Estados Unidos reanudó este martes el bloqueo naval sobre los puertos y zonas costeras de Irán y ejecutó una nueva serie de ataques contra objetivos militares iraníes, en una escalada del conflicto en torno al estrecho de Ormuz.
El bloqueo comenzó a regir a las 16:00 (hora del este de Estados Unidos) y contempla el control del tránsito de embarcaciones que ingresen o salgan de puertos iraníes. Según CENTCOM, las operaciones buscan limitar la capacidad de Irán para sostener acciones militares y proteger la navegación comercial en la región.

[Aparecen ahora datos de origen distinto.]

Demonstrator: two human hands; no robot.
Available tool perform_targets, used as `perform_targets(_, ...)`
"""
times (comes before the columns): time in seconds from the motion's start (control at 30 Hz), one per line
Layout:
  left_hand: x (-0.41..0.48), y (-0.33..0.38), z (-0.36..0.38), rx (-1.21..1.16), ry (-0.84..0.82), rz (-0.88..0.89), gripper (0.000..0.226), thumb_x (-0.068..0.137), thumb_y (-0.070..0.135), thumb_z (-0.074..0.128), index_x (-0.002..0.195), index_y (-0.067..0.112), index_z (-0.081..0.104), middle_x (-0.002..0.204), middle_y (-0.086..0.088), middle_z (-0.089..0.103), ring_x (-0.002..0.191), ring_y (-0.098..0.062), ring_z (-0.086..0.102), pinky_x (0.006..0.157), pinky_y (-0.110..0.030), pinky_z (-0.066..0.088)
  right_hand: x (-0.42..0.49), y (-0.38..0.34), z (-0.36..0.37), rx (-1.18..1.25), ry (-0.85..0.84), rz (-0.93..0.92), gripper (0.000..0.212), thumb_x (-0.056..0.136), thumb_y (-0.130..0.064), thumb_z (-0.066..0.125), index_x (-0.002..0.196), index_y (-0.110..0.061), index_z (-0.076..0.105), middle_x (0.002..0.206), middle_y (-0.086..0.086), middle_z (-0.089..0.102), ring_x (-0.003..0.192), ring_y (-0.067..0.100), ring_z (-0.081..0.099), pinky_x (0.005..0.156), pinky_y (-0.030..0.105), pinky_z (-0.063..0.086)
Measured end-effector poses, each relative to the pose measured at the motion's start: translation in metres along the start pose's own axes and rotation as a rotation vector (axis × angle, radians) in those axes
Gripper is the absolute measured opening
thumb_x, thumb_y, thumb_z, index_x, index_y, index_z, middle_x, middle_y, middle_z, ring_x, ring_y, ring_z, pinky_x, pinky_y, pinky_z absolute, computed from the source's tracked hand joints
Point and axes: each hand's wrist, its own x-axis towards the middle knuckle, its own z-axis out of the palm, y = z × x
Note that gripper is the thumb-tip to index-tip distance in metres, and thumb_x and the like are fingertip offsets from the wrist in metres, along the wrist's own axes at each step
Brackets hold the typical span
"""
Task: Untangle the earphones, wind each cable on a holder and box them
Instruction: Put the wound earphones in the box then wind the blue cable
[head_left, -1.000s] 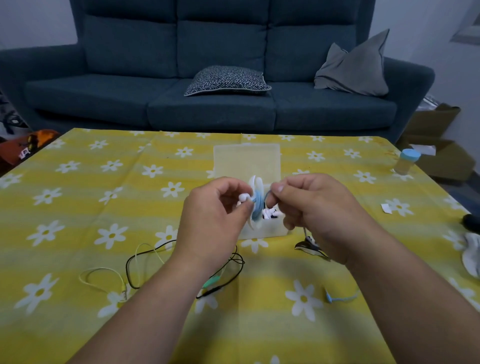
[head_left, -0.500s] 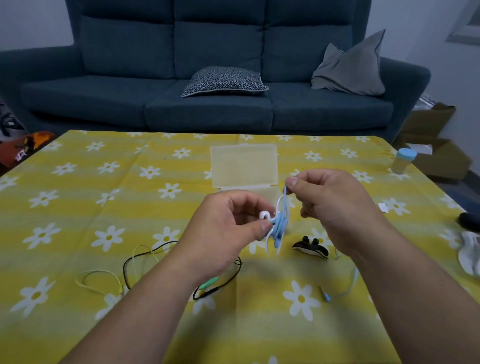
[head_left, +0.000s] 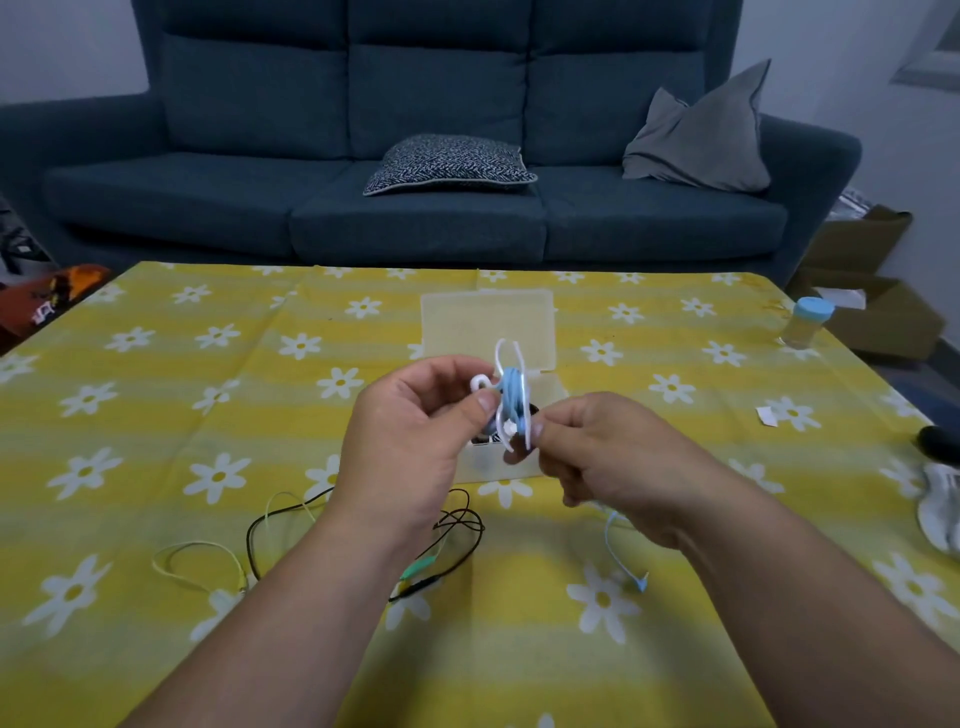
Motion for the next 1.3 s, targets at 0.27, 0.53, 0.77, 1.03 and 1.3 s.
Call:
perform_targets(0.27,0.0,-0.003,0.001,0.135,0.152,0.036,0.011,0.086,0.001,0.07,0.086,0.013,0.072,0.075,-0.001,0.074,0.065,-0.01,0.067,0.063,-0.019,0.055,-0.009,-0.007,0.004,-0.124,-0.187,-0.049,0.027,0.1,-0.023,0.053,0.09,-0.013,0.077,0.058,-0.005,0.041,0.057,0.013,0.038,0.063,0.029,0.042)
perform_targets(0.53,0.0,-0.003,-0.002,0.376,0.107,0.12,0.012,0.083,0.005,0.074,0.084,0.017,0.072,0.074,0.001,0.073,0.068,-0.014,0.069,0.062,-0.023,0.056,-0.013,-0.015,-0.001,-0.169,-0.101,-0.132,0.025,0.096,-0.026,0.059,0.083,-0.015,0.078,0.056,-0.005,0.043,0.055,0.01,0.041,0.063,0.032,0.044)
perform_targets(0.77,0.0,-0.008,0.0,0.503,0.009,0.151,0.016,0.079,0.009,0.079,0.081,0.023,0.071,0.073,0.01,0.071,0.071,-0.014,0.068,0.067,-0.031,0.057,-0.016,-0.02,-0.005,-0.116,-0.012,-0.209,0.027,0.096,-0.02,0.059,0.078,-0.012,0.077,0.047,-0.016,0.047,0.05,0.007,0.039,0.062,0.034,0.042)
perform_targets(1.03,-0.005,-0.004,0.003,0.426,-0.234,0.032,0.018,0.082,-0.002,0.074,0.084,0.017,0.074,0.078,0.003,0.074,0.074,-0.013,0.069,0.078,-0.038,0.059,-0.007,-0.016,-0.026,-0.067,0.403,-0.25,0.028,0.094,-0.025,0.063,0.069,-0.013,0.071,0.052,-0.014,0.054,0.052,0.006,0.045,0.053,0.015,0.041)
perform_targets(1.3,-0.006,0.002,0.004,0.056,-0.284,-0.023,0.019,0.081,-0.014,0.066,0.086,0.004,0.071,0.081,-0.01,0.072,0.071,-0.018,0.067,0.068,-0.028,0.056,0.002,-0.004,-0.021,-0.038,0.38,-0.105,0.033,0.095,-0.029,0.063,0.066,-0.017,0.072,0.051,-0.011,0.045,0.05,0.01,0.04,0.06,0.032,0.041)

Nuevos ataques y cambios en la estrategia de Trump
En paralelo con la entrada en vigor del bloqueo, fuerzas estadounidenses lanzaron nuevos ataques contra instalaciones militares iraníes, en el marco de una campaña destinada a neutralizar capacidades consideradas una amenaza para la seguridad marítima en el estrecho de Ormuz.
Trump había anunciado inicialmente que las navieras comerciales deberían pagar un cargo equivalente al 20% del valor de la carga por la protección brindada por Estados Unidos en la zona. Sin embargo, posteriormente modificó esa postura y señaló que los países del Golfo realizarán acuerdos comerciales y de inversión con Estados Unidos en lugar de aplicar ese esquema.
Defensa de aliados y tensión regional
Funcionarios estadounidenses informaron que el sistema de defensa aérea Patriot fue utilizado para interceptar ataques iraníes dirigidos contra Kuwait, mientras las fuerzas norteamericanas continúan respaldando a sus aliados del Golfo frente a posibles represalias. Además, Washington confirmó nuevos bombardeos sobre objetivos militares iraníes para eliminar amenazas emergentes.
La administración estadounidense sostiene que la situación en Medio Oriente continúa siendo altamente dinámica y que mantendrá las operaciones militares mientras persistan riesgos para la seguridad regional y la navegación internacional.
Irán afirma que el acuerdo con EE.UU. perdió vigencia
En respuesta a la nueva escalada, el viceministro de Relaciones Exteriores de Irán, Kazem Gharibabadi, aseguró que Teherán ya no considera vigente el memorando de entendimiento alcanzado con Washington el mes pasado.
El funcionario sostuvo que el acuerdo tenía como objetivo poner fin a las operaciones militares y avanzar hacia un cese del conflicto, pero afirmó que los recientes ataques estadounidenses y la continuidad de las acciones militares en otros frentes, como el Líbano, dejaron sin efecto los compromisos asumidos por ambas partes.
La reanudación del bloqueo naval y los nuevos enfrentamientos profundizan la incertidumbre en una de las principales rutas energéticas del mundo. Analistas internacionales advierten que una prolongación del conflicto podría impactar sobre el comercio marítimo y la evolución de los mercados internacionales de petróleo y gas.